Impact of Prediagnostic Smoking and Smoking Cessation on Colorectal Cancer Prognosis: A Meta-Analysis of Individual Patient Data From Cohorts Within the CHANCES Consortium

J M Ordóñez-Mena et al. Ann Oncol. .
Free PMC article

Abstract

Background: Smoking has been associated with colorectal cancer (CRC) incidence and mortality in previous studies and might also be associated with prognosis after CRC diagnosis. However, current evidence on smoking in association with CRC prognosis is limited.

Patients and methods: For this individual patient data meta-analysis, sociodemographic and smoking behavior information of 12 414 incident CRC patients (median age at diagnosis: 64.3 years), recruited within 14 prospective cohort studies among previously cancer-free adults, was collected at baseline and harmonized across studies. Vital status and causes of death were collected for a mean follow-up time of 5.1 years following cancer diagnosis. Associations of smoking behavior with overall and CRC-specific survival were evaluated using Cox regression and standard meta-analysis methodology.

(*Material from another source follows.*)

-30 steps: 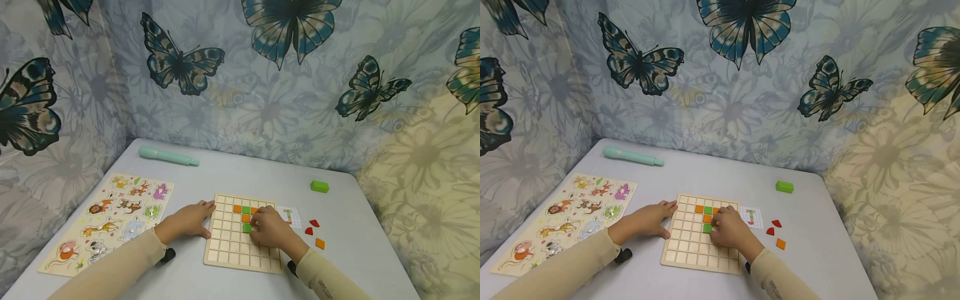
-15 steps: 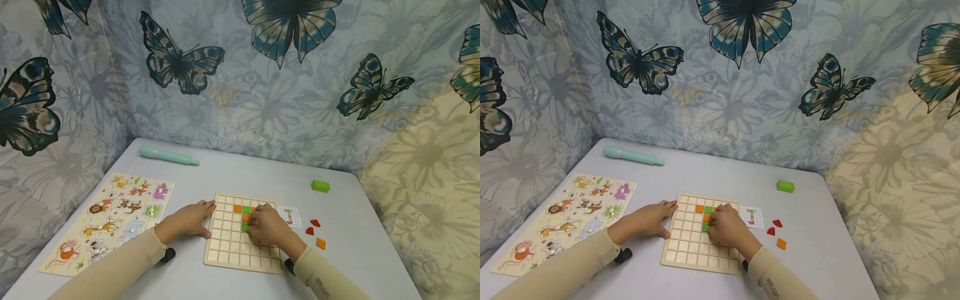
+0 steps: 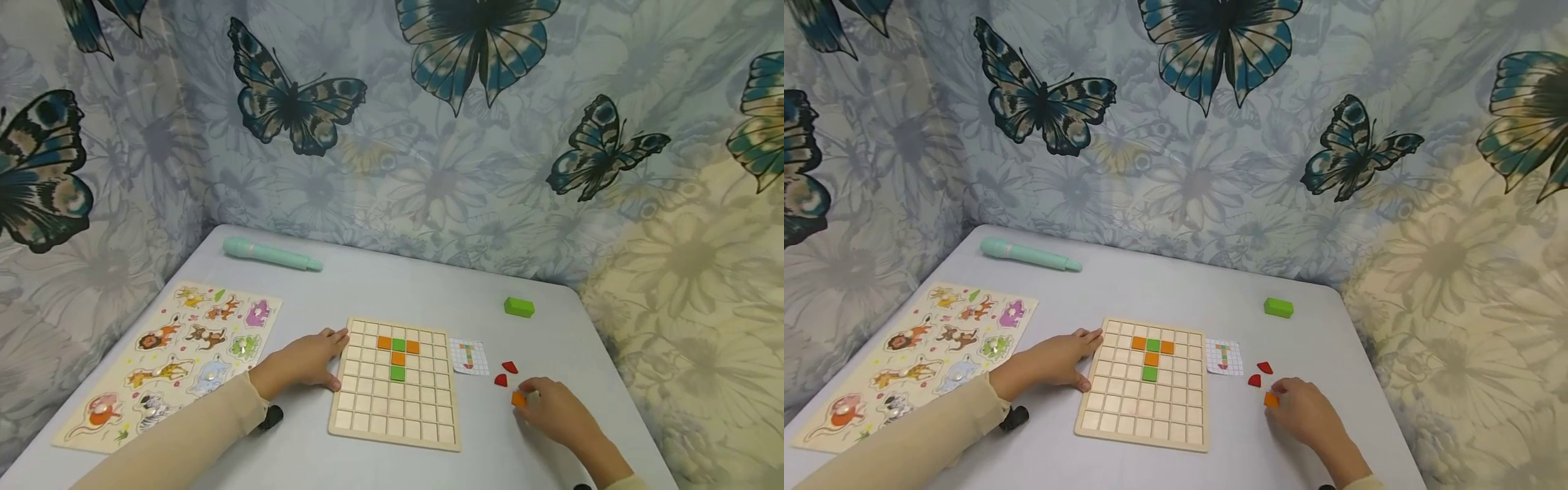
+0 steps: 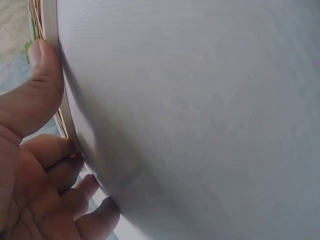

Results: A total of 5229 participants died, 3194 from CRC. Cox regression revealed significant associations between former [hazard ratio (HR) = 1.12; 95 % confidence interval (CI) = 1.04-1.20] and current smoking (HR = 1.29; 95% CI = 1.04-1.60) and poorer overall survival compared with never smoking. Compared with current smoking, smoking cessation was associated with improved overall (HR<10 years = 0.78; 95% CI = 0.69-0.88; HR≥10 years = 0.78; 95% CI = 0.63-0.97) and CRC-specific survival (HR≥10 years = 0.76; 95% CI = 0.67-0.85).

Conclusion: In this large meta-analysis including primary data of incident CRC patients from 14 prospective cohort studies on the association between smoking and CRC prognosis, former and current smoking were associated with poorer CRC prognosis compared with never smoking. Smoking cessation was associated with improved survival when compared with current smokers. Future studies should further quantify the benefits of nonsmoking, both for cancer prevention and for improving survival among CRC patients, in particular also in terms of treatment response.

Figures

Figure 1.
Figure 1.
Forest plots for the association between former and current smoking (reference: never smoking) and overall and CRC-specific survival. Abbreviations: HR, hazard ratio; CI, confidence interval; CRC, colorectal cancer. Abbreviated study names: COSM, Cohort of Swedish Men; DK, Denmark; EPIC, European Prospective Investigation into Cancer and Nutrition; ES, Spain; ESTHER, Early Recognition and Optimized Treatment of Chronic Diseases in the Older Population; GR, Greece; MORGAM, Multinational Monitoring of Trends and Determinants in Cardiovascular Diseases (MONICA) Risk, Genetics, Archiving and Monograph; MORGAM FI, Finrisk Study (Finland); MORGAM NI, PRIME Belfast Study (Northern Ireland); MORGAM SE, Northern Sweden MONICA examinations (Norrbotten county only); NIH-AARP, National Institute of Health—American Association of Retired Persons; NL, The Netherlands; RS, Rotterdam Study; SMC, Swedish Mammography Cohort; TROMSØ, The Tromsø Study; VIP, Västerbotten Intervention Programme. 1HRs and 95% CIs were adjusted for sex, age, BMI, education, alcohol intake, tumor site, diabetes and vigorous physical activity; estimates from COSM, EPIC-DK/-ES/-GR, ESTHER, NIH-AARP and SMC were additionally adjusted for tumor stage; adjustment for vigorous physical activity was not possible for MORGAM FI and SE; adjustment for diabetes was not possible in MORGAM FI.